Wednesday, September 19, 2007

The most annoying customers in the world....ever

The attention to detail in a Provencal market is remarkable. First thing in the morning the traders meticulously arrange their produce, the olive vendor creates perfect conical towers with the care of a sculptor and the clothes lady fans out pleats and dresses dummies according to the weather. By the time the customers arrive the market has such an air of permanence it’s almost impossible to believe that it’s been put together in less than an hour.

But hidden by the colourful Provencal tableware and the tables sagging with tapenade are old boards and rickety legs. Just occasionally over the year the mistral has lifted the skirt of the market, sending a parasol cart wheeling into the air, and leaving the unfortunate trader clinging to the attached rope like a small child chasing an oversized kite.

This week our luck broke.

There were probably 100 hundred bottles of wine on the stall arranged in a rainbow of pinks when it happened. It was midday and my thoughts were already turning to lunch. An English family stood opposite us, grappling with two conflicting desires - to taste some ice cold rosé and not to embarrass themselves by speaking French.
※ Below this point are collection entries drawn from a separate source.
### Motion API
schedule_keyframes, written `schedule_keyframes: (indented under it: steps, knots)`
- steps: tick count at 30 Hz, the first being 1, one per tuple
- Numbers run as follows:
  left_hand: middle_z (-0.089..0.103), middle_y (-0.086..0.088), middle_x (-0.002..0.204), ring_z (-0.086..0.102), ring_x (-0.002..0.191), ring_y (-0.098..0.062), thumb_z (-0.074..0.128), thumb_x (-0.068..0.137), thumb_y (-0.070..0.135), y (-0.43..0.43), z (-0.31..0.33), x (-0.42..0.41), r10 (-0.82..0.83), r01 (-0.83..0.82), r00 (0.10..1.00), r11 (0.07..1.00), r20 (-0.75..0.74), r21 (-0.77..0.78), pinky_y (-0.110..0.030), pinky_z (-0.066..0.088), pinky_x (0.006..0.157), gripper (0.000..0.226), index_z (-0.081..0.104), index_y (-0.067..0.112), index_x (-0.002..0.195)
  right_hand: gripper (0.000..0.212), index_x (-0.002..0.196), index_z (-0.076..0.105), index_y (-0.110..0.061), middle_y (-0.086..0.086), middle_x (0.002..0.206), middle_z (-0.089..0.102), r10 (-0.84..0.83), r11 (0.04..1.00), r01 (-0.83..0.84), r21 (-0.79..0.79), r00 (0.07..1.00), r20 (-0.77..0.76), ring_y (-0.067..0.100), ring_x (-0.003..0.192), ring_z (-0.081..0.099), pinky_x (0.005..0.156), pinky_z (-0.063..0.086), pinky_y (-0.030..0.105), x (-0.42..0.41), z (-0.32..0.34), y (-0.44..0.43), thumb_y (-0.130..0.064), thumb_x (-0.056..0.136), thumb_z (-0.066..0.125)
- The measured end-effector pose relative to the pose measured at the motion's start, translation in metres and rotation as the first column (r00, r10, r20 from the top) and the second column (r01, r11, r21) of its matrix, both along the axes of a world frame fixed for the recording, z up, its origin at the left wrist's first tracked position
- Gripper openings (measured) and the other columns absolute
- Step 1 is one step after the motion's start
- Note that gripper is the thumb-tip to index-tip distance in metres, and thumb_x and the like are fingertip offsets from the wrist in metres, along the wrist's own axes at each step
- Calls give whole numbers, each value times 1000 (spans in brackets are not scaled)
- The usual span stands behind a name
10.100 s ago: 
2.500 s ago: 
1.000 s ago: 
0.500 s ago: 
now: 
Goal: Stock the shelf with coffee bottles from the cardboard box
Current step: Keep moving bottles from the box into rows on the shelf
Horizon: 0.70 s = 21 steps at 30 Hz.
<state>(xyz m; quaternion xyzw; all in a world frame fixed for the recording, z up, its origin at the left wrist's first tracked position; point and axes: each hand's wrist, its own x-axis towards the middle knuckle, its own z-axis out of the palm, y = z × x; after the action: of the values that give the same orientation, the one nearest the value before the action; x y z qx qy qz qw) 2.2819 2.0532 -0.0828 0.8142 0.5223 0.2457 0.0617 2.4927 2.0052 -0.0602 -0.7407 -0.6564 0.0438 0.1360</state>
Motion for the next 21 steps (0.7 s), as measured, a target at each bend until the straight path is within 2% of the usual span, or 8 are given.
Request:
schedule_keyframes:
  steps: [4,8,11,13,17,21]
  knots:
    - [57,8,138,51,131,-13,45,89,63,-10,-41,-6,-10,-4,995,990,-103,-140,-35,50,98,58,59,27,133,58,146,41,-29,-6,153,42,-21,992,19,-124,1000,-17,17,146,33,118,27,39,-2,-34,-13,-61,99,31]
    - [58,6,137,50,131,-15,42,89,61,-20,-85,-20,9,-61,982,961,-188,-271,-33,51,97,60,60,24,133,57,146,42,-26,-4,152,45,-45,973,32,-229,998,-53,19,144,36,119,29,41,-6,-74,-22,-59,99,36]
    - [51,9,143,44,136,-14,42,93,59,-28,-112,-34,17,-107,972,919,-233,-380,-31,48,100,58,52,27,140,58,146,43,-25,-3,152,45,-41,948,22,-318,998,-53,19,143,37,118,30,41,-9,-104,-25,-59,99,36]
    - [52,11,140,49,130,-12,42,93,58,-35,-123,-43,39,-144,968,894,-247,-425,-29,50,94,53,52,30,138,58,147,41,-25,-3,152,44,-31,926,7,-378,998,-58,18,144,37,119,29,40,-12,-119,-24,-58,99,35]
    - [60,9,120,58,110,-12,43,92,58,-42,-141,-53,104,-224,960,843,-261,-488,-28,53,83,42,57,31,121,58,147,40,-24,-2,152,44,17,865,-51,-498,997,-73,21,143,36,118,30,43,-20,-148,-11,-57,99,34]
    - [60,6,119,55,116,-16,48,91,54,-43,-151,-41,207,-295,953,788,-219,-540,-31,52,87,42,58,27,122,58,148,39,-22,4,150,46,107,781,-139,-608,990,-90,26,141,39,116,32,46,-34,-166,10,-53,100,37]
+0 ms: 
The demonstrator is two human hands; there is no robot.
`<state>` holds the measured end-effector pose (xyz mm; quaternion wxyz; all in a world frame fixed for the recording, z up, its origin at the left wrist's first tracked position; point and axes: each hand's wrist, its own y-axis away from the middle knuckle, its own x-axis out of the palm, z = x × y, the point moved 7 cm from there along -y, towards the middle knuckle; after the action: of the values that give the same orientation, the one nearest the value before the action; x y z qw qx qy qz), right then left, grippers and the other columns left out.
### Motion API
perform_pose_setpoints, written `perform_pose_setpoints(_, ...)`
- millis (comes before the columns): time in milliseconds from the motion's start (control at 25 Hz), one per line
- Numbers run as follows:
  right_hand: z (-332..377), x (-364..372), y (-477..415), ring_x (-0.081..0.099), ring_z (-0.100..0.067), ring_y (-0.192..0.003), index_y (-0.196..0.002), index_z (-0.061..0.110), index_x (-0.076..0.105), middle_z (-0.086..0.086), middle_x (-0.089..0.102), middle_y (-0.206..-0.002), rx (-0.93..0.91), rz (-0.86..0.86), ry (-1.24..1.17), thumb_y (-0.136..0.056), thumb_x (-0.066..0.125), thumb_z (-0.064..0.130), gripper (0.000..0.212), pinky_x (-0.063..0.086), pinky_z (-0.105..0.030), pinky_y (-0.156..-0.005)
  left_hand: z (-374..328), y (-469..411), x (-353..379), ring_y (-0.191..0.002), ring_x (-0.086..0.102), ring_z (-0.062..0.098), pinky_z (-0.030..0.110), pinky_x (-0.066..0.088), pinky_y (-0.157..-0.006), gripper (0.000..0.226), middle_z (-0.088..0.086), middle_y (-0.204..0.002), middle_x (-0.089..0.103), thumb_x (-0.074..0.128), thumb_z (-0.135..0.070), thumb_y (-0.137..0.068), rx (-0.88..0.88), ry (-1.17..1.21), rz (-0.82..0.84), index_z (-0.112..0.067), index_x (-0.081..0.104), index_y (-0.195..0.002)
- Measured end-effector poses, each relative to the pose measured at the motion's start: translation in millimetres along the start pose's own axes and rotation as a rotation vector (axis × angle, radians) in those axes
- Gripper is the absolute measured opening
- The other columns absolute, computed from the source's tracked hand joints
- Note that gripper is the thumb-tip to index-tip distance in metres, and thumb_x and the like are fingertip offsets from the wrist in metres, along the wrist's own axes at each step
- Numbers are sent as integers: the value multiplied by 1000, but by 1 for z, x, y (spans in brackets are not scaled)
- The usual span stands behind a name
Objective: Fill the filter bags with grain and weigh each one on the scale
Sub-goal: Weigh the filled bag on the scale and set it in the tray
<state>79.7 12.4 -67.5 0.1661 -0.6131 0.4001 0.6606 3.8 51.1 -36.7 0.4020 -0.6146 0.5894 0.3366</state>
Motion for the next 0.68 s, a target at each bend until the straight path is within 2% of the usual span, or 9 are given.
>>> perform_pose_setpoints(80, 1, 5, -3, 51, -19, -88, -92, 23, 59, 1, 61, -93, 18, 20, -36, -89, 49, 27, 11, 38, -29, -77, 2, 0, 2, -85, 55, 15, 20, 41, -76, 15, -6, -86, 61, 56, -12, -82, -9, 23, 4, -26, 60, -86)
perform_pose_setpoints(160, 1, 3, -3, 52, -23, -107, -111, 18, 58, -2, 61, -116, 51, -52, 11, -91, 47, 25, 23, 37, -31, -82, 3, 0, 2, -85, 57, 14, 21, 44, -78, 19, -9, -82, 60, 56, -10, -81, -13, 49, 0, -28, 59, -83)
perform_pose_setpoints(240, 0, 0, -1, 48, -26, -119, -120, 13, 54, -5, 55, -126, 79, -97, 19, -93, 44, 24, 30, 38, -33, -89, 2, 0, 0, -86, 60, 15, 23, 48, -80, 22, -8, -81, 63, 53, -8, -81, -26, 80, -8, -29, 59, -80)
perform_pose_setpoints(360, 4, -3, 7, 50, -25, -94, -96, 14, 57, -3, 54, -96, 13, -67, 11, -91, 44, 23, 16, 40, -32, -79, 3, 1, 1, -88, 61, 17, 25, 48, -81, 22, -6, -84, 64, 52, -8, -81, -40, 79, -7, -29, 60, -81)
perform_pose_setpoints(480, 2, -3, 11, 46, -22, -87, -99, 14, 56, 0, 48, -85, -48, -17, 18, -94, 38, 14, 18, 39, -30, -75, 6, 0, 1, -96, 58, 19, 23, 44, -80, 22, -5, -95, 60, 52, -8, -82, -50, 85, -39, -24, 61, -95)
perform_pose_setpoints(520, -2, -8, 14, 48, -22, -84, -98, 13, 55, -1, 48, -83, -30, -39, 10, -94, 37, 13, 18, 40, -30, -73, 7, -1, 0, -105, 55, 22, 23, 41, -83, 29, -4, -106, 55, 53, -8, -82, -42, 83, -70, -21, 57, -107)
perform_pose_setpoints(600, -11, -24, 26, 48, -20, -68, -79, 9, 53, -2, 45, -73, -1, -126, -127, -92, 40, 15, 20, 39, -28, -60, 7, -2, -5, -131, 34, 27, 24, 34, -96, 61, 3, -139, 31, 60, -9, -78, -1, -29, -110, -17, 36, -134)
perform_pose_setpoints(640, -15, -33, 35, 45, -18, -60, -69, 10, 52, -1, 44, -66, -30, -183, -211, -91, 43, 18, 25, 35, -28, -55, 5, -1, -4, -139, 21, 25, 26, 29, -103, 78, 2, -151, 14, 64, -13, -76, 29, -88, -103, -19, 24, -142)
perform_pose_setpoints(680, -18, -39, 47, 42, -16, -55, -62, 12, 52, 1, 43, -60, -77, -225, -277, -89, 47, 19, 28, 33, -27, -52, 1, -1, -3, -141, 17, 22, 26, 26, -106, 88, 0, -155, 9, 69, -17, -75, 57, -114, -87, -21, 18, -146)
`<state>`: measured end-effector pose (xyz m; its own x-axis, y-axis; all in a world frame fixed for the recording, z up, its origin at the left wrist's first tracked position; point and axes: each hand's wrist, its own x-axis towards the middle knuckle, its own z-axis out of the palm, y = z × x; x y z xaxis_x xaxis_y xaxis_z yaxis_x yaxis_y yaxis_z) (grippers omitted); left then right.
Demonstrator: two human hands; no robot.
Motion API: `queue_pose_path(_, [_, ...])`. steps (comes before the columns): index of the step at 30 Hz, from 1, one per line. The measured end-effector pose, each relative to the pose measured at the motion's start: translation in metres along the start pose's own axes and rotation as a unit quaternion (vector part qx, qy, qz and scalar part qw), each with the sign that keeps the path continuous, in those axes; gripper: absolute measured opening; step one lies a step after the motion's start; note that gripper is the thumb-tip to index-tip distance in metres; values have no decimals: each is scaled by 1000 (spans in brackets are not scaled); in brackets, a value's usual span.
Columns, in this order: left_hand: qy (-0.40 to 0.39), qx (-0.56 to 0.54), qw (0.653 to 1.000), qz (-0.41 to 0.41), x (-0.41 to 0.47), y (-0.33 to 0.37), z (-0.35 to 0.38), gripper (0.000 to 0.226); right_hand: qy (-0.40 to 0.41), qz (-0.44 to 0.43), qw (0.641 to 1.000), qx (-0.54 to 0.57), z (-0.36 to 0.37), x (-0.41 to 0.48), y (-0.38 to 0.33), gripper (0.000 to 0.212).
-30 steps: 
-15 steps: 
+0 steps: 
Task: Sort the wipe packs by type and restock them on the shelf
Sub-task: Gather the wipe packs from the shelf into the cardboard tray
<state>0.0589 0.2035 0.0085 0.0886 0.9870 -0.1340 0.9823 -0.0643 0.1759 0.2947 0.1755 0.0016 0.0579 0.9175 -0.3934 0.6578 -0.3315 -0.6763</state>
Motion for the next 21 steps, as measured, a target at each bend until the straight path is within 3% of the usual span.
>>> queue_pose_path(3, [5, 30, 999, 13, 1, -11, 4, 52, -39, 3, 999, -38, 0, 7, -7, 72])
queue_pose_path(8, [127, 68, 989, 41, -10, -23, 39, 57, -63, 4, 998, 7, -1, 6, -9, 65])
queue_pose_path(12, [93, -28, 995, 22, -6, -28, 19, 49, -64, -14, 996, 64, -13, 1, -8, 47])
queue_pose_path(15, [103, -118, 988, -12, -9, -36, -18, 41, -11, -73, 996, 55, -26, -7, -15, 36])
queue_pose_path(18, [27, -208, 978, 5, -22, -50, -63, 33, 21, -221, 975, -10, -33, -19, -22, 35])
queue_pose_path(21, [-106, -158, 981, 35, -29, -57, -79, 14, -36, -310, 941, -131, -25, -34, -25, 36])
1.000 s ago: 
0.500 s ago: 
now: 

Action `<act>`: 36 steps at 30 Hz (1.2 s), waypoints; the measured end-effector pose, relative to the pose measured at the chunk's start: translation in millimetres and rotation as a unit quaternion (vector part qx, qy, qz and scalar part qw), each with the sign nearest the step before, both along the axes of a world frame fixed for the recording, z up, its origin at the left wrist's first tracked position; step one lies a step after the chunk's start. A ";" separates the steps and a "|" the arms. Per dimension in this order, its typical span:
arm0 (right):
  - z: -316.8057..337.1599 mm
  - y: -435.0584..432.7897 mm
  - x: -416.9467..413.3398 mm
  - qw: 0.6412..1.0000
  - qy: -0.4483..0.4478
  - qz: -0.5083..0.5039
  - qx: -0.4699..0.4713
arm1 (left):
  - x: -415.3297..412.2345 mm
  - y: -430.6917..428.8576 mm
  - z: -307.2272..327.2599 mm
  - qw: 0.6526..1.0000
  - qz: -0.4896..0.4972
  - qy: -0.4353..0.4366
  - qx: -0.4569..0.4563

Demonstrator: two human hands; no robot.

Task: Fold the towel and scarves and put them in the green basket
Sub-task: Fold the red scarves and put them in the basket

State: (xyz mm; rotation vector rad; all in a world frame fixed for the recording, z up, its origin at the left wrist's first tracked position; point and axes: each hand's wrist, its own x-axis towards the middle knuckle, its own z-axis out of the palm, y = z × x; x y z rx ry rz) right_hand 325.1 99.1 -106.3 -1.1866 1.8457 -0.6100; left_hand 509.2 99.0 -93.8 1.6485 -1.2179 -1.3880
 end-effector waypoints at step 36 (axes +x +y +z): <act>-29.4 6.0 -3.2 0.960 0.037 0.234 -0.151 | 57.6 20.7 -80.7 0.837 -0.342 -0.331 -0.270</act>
“Un degustation?” I offered, engendering a look of mild panic on their faces and a couple of involuntary steps backwards.

“Would you like to taste?” I cajoled them back to their English comfort zone.

Circling the table I grabbed a bottle from the ice bucket catching the leg of the stand with my foot. Everything then began a slow slide. My foot was trapped supporting the weight of the wine and every time I shifted my balance to try and arrest the vinous avalanche, the angle of the table became steeper. Tanya lunged and missed as the first bottle hit the ground. The ice bucket tipped over and a deluge of water swept our stock to the ground in a series of large cracks.

There’s nothing like misfortune to attract a crowd, and quiet soon we had a throng of shoppers and market traders commentating on our efforts to clear up as if they were watching a sporting event.

Our English family went further. While I was shredding a finger on a jagged shard and adding my own blood to the pink stream running out of the market, they accosted Tanya.

“We wanted to taste some wine,” they said erasing the recent unfortunate events with the ease of a pair goldfish.

Tanya searched through the wreckage for some bottles and poured

“That’s alright, but what about a paler one,” they twittered

On my hands and knees I passed Tanya another wine.

“Too dry,” they chimed

I grazed my arm as I searched for another.

“Hm I like this one,” said the wife.

“But they should serve it colder,” her husband chided, as if it was somehow our fault that our entire stock of chilled wine had just shattered.

“Yes we might have bought some if it had been cold,” the woman nodded in patronising support.

The two of them waddled off, Daily Mail clasped under one arm, and their moral rectitude under the other. What was the world coming to when they couldn’t get cold wine? If things went on like this they’d have to speak French in France.